◆ EXERCISE
From the entries below, copy each line in which the word "green" occurs.

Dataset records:
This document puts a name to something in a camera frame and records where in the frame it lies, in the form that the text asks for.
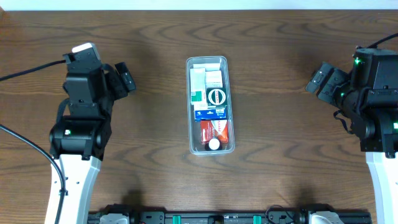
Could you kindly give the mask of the white green medicine box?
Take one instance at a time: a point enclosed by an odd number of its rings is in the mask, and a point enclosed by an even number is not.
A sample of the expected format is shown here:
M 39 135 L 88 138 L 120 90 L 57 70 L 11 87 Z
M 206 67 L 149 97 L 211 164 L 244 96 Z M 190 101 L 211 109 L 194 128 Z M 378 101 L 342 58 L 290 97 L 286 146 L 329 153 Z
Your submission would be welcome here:
M 206 104 L 205 68 L 190 69 L 190 99 L 192 105 Z

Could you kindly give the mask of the green round-logo box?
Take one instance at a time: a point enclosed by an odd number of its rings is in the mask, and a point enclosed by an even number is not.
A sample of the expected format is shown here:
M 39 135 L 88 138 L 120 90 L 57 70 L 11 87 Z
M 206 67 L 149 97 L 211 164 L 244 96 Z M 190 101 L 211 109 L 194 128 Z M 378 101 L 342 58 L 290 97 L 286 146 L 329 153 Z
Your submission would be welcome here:
M 206 90 L 206 101 L 210 106 L 226 106 L 227 94 L 225 88 L 208 88 Z

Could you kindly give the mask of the blue tall box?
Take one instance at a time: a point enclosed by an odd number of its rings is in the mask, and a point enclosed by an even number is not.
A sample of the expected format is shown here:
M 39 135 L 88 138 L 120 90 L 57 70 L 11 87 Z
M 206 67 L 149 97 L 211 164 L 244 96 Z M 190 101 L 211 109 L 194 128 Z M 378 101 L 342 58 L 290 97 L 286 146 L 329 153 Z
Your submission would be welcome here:
M 220 70 L 208 71 L 208 72 L 206 71 L 205 87 L 206 90 L 208 88 L 225 88 L 223 85 L 222 72 Z M 204 105 L 192 105 L 195 120 L 200 121 L 200 120 L 211 120 L 211 119 L 225 119 L 227 105 L 210 106 L 208 105 L 207 102 Z

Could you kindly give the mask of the red medicine box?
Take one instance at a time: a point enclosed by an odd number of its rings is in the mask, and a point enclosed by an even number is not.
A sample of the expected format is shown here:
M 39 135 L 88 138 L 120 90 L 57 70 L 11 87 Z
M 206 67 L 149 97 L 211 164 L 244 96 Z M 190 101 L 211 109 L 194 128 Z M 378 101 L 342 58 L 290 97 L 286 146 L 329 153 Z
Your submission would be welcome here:
M 228 121 L 225 119 L 200 121 L 200 134 L 202 144 L 208 143 L 213 138 L 217 138 L 222 143 L 228 143 Z

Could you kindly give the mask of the clear plastic container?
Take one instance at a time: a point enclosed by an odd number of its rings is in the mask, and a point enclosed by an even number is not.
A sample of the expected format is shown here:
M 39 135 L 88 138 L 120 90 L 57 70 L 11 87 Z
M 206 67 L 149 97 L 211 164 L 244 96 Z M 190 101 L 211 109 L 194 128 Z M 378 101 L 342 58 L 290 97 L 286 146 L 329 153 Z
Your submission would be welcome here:
M 227 59 L 190 57 L 186 78 L 190 152 L 196 156 L 233 152 L 236 143 Z

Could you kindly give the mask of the dark bottle white cap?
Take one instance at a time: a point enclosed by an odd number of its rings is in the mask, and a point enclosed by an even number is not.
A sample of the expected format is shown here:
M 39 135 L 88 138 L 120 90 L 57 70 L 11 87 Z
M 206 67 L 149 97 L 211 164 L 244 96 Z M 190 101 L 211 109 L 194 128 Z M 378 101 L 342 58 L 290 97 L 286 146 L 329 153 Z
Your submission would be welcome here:
M 221 143 L 221 141 L 218 138 L 210 139 L 205 144 L 205 150 L 206 151 L 219 151 L 219 150 L 222 150 L 222 143 Z

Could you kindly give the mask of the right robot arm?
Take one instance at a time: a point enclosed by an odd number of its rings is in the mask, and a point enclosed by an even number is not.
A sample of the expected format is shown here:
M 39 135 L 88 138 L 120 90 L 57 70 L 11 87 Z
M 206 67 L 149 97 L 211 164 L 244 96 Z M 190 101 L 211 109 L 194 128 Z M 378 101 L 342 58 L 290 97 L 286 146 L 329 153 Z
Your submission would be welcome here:
M 360 140 L 371 173 L 378 223 L 397 223 L 397 61 L 363 58 L 346 73 L 322 63 L 305 88 L 336 108 Z

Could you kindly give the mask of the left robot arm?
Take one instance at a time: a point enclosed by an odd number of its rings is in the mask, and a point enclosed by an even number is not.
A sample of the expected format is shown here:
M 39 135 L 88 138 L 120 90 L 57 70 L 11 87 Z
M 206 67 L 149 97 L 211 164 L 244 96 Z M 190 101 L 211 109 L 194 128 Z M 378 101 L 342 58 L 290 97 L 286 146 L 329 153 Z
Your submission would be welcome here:
M 59 104 L 50 130 L 52 185 L 46 223 L 86 223 L 91 195 L 112 134 L 116 100 L 136 90 L 124 62 L 75 71 L 71 65 L 63 84 L 68 98 Z

◆ FINAL ANSWER
Could you kindly give the mask of the white green medicine box?
Could you kindly give the mask of the green round-logo box?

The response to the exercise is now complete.